Lego might be the brick with a thousand uses but the company’s various partnerships, with Nintendo, Disney, Land Rover and pretty much anyone else who wants a licensed set, are more or less designed to suck money out of wallets and into Danish bank accounts.
It’s Ninty who has the most recent new set of constructible bricks for fans to marvel over — a new 2,064-piece Super Mario 64 Question Mark Block construction that a) looks like a Mario question mark block and b) conceals tiny little Mario 64 dioramas inside.
Any more questions, Nintendo?
Unlike other Nintendo sets from Lego, this one’s not a seriously detailed replica, nor does it have many interactive features. It’s just a large yellow block that contains reproductions of four iconic Super Mario 64 levels, that can be revealed or concealed depending on how you want to display the thing.
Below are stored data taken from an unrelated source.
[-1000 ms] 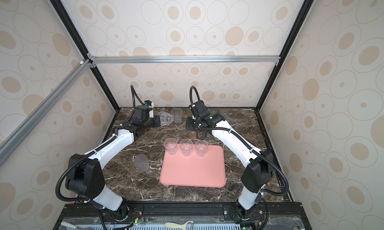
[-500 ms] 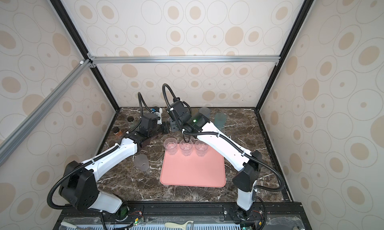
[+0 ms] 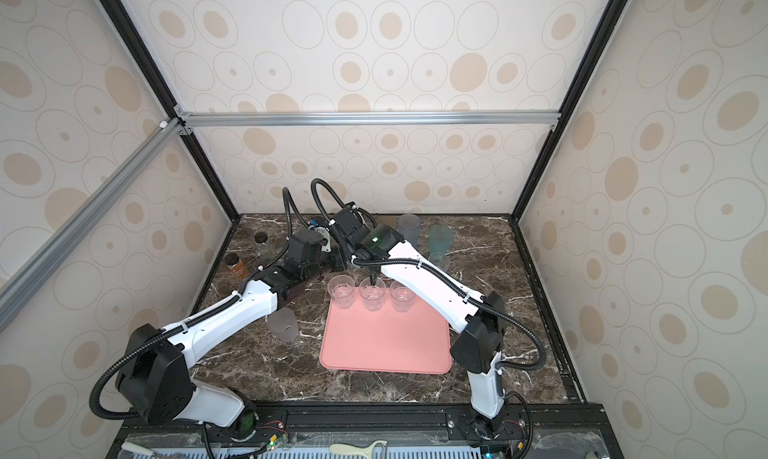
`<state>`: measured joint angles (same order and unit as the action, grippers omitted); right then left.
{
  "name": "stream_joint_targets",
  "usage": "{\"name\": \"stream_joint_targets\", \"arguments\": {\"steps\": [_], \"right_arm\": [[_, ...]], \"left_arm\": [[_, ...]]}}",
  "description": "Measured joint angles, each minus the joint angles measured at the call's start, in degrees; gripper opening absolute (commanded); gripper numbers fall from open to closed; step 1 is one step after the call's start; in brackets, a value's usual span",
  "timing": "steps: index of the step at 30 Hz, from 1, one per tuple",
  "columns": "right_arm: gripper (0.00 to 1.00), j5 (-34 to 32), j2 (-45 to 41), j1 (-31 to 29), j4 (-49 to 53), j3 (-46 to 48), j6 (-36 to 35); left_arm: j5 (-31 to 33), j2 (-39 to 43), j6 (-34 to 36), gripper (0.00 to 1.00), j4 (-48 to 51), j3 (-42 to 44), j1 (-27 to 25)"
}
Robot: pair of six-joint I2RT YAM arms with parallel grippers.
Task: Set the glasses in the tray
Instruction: 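Lift the glass with the left gripper toward the right gripper while the right reaches in, then grasp the glass with the right gripper and open the left gripper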
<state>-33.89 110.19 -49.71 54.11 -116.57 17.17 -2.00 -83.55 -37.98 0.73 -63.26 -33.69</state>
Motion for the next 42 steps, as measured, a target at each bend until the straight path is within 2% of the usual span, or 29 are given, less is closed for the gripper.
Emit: {"name": "stream_joint_targets", "arguments": {"steps": [4, 8, 13, 22, 27, 33, 36, 42], "right_arm": [[0.06, -3.4, 1.1, -0.2, 0.7, 0.0, -0.5], [0.01, -5.5, 1.8, -0.1, 1.3, 0.0, -0.8], [0.0, -5.5, 1.8, 1.6, 1.9, 0.4, -0.7], [0.0, -1.7, -1.2, 7.1, 1.9, 6.2, 1.6], [0.0, 4.3, -8.4, 12.6, 1.8, 13.0, 3.9], [0.0, 17.6, -21.1, 27.1, 1.3, 26.0, 7.3], [0.0, 23.0, -25.4, 32.9, 1.2, 32.7, 8.2], [0.0, 30.5, -26.4, 36.4, -0.7, 43.9, 8.5]], "left_arm": [[0.5, 0.0, -1.0, 0.08, 0.1, 0.0, -0.7], [0.4, 0.0, -1.8, 0.17, 0.0, 0.0, -1.1], [-2.1, 1.8, -3.2, 0.35, -2.2, 0.0, -1.3], [-2.3, 6.2, -2.9, 0.51, -6.3, 0.6, -1.8], [2.1, 9.4, 3.2, 0.55, -8.6, 4.7, -1.8], [9.2, 12.9, 14.4, 0.68, -10.7, 12.4, -1.8], [12.2, 14.2, 18.3, 0.69, -11.0, 14.9, -1.4], [14.1, 14.6, 20.7, 0.69, -11.0, 16.4, 0.1]]}}
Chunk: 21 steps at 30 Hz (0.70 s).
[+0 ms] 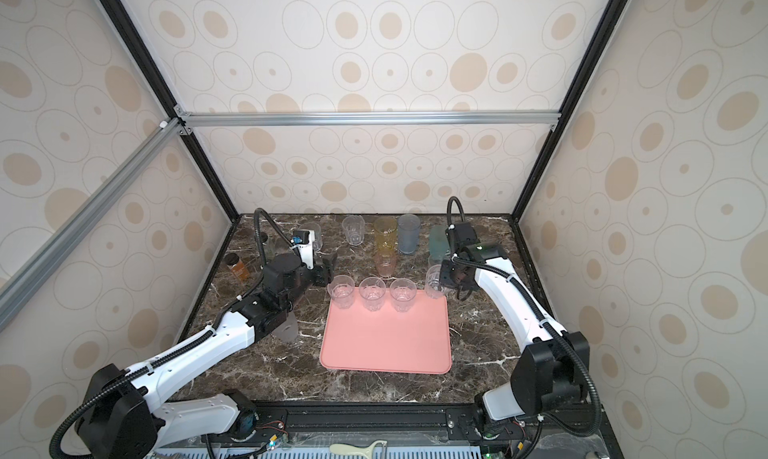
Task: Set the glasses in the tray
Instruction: 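Grasp the glass with the right gripper and open the left gripper, then lower the clear glass onto the pink tray beside the others with the right gripper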
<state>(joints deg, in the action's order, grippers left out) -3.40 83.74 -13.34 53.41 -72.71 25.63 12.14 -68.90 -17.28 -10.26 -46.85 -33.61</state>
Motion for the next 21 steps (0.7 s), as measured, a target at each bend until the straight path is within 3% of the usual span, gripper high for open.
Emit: {"name": "stream_joint_targets", "arguments": {"steps": [7, 21], "right_arm": [[0.0, 2.5, 4.5, 0.2, -4.1, 3.0, 0.0], [0.0, 1.0, 10.1, 0.2, -7.6, 3.2, -1.1]], "left_arm": [[-0.1, 0.0, 0.2, 0.69, 0.0, 0.5, 1.1], [-1.4, -0.3, -0.2, 0.68, 0.0, 1.2, 2.6]]}}
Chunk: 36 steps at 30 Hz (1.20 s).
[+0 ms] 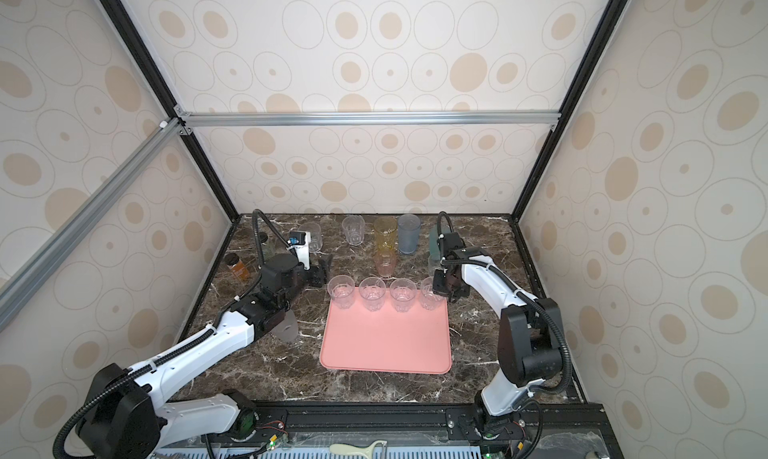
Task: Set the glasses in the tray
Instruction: 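Lower the clear glass onto the pink tray beside the others with the right gripper, then open the right gripper and draw back while the left reaches toward a clear glass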
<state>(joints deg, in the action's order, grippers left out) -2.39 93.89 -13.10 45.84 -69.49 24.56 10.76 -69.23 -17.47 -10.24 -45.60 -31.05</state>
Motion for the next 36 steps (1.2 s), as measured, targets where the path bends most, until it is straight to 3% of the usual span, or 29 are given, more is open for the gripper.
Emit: {"name": "stream_joint_targets", "arguments": {"steps": [4, 10, 15, 23, 28, 36], "right_arm": [[0.03, -1.2, 1.0, 0.0, 0.0, 0.0, -0.2], [0.28, -2.0, 1.4, -0.7, 0.2, -0.1, -0.8], [0.4, -1.7, 1.4, -1.1, 1.7, -1.6, -0.9], [0.41, -0.3, -2.8, -1.2, 3.9, -7.3, 0.3], [0.41, 2.8, -6.5, -2.2, 2.1, -8.1, 3.4], [0.41, 5.9, -5.2, -5.2, 0.1, -9.1, 6.4]], "left_arm": [[-0.3, 0.0, -0.2, 0.68, 0.0, 0.0, 0.2], [-0.5, 0.0, -0.3, 0.69, 0.0, 0.0, 0.5], [-0.4, 0.0, -0.7, 0.69, 0.2, 0.0, 0.8], [-0.9, -0.8, -0.7, 0.67, 5.4, -1.4, 5.1], [-4.1, -1.9, -0.5, 0.66, 10.3, -3.5, 11.6], [-11.9, -5.4, -0.9, 0.66, 13.0, -5.2, 22.2]]}}
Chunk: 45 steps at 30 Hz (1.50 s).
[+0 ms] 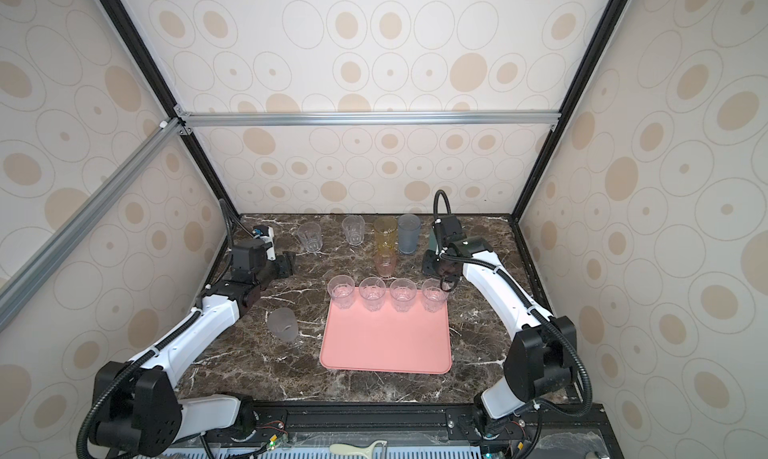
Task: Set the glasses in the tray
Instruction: 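Open the right gripper and draw back while the left reaches toward a clear glass, then grasp the upside-down clear glass near the back with the left gripper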
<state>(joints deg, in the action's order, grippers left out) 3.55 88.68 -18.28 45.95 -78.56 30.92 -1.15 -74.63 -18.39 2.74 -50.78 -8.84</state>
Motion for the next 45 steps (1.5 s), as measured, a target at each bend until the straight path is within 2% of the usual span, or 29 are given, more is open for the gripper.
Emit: {"name": "stream_joint_targets", "arguments": {"steps": [5, 9, 17, 23, 30, 38, 45], "right_arm": [[0.42, 1.3, 1.6, -1.6, -1.9, -1.3, 1.3], [0.42, 2.1, 3.1, -3.7, -2.9, -2.8, 2.3], [0.42, 2.5, 6.8, -7.7, -4.3, -5.9, 2.7], [0.42, 2.4, 6.8, -8.0, -4.1, -6.1, 2.7], [0.42, 2.1, 6.8, -8.1, -4.2, -6.1, 2.7], [0.42, 1.6, 6.8, -8.8, -4.2, -6.1, 2.7], [0.42, 0.9, 7.0, -9.1, -4.2, -6.1, 2.7]], "left_arm": [[-6.4, -6.8, -2.2, 0.65, -0.6, -4.0, 3.7], [-8.0, -13.3, -4.0, 0.63, -0.7, -8.3, 5.2], [-5.6, -27.9, -4.5, 0.6, 0.6, -24.5, 5.3], [-2.4, -36.7, -4.0, 0.57, 3.4, -33.6, 5.3], [-1.7, -46.3, -3.1, 0.53, 7.7, -44.1, 5.3], [-0.6, -52.6, -1.7, 0.42, 11.7, -51.7, 5.0], [0.2, -56.2, -0.2, 0.22, 14.1, -55.8, 4.3]]}}
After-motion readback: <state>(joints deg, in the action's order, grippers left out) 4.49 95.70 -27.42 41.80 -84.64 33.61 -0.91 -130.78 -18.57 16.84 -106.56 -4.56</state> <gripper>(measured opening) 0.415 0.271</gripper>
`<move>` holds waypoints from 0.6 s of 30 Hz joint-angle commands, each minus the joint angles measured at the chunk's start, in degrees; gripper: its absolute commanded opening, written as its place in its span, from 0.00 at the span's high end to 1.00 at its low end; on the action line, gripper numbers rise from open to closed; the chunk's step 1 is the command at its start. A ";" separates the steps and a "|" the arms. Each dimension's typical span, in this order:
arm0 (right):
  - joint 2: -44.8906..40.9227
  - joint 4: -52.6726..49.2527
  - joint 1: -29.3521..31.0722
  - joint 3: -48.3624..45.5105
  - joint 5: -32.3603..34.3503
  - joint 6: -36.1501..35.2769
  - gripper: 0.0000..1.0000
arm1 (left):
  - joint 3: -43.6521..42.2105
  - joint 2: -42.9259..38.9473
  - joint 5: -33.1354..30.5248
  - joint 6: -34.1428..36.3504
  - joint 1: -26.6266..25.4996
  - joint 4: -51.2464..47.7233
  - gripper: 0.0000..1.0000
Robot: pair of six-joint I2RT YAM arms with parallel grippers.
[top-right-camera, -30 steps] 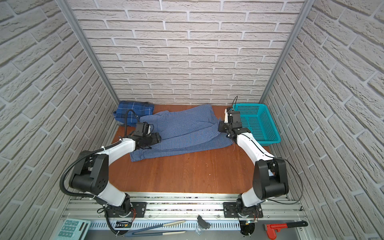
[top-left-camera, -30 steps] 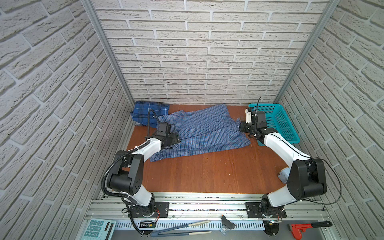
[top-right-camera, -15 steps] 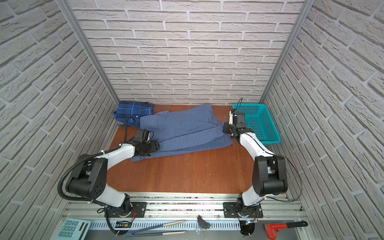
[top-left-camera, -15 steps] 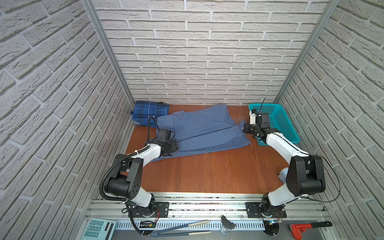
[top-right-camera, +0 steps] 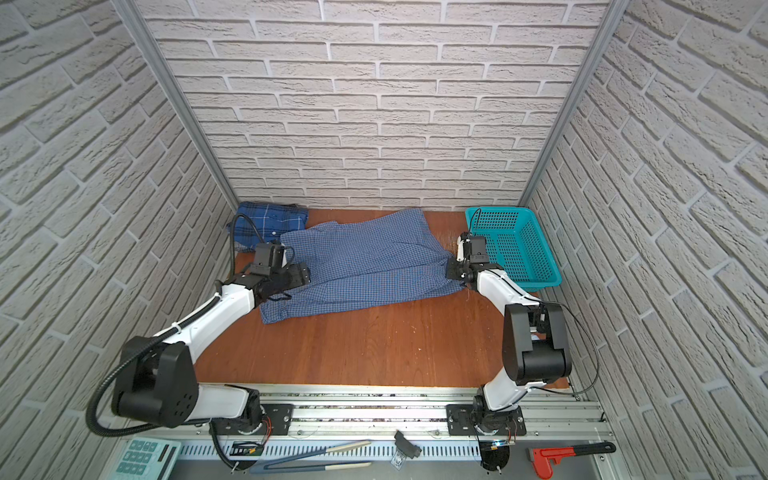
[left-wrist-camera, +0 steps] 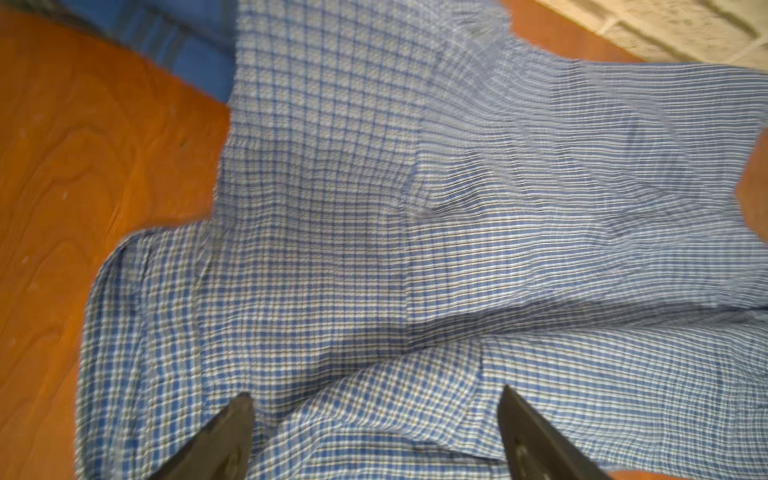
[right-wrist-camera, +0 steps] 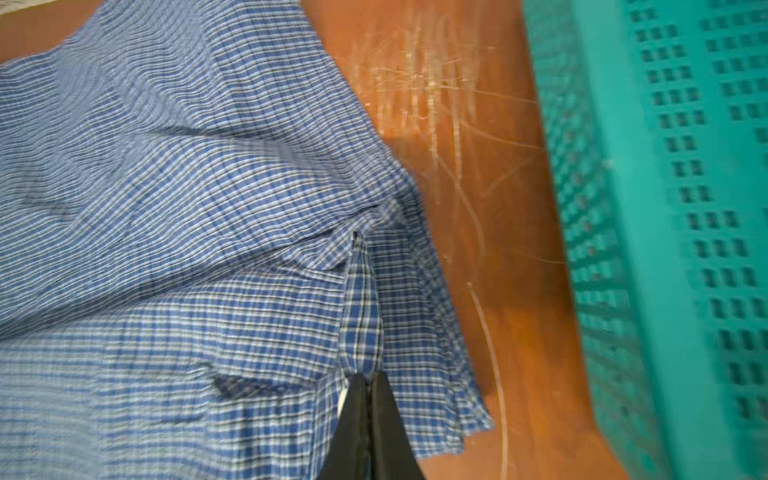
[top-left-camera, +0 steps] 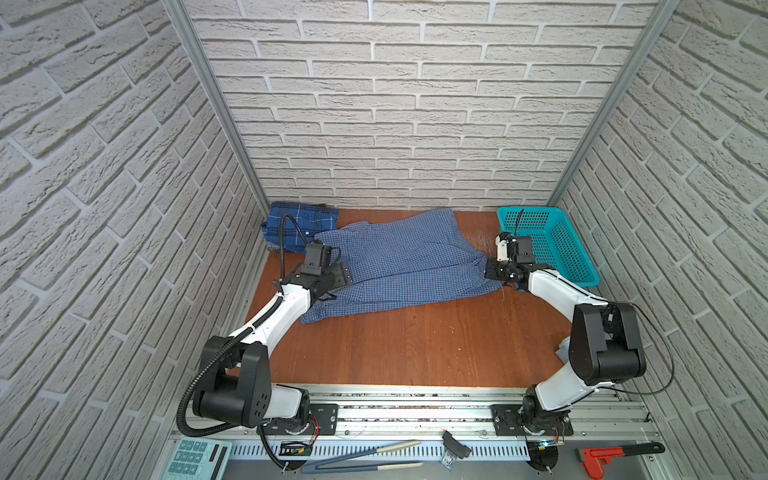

The levels themselves are really tiny, and include so-called microfigures of Mario, Peach, Yoshi and Lakitu that look like their namesakes if you squint a little. But at least they got Mario’s facial hair right. And you will obviously notice that someone at Lego was tasked with making sure that the number of pieces in this set ends in ’64’. Sure, it might be a coincidence, but since someone took the time to make sure that Lego’s Apollo 11 Saturn V rocket was made up of exactly 1,969 pieces (the year that particular mission was launched), that seems pretty unlikely.
The Super Mario 64 Question Mark Block set launches from 1 October this year, where it’ll cost $170 — or about R2,500 here at home.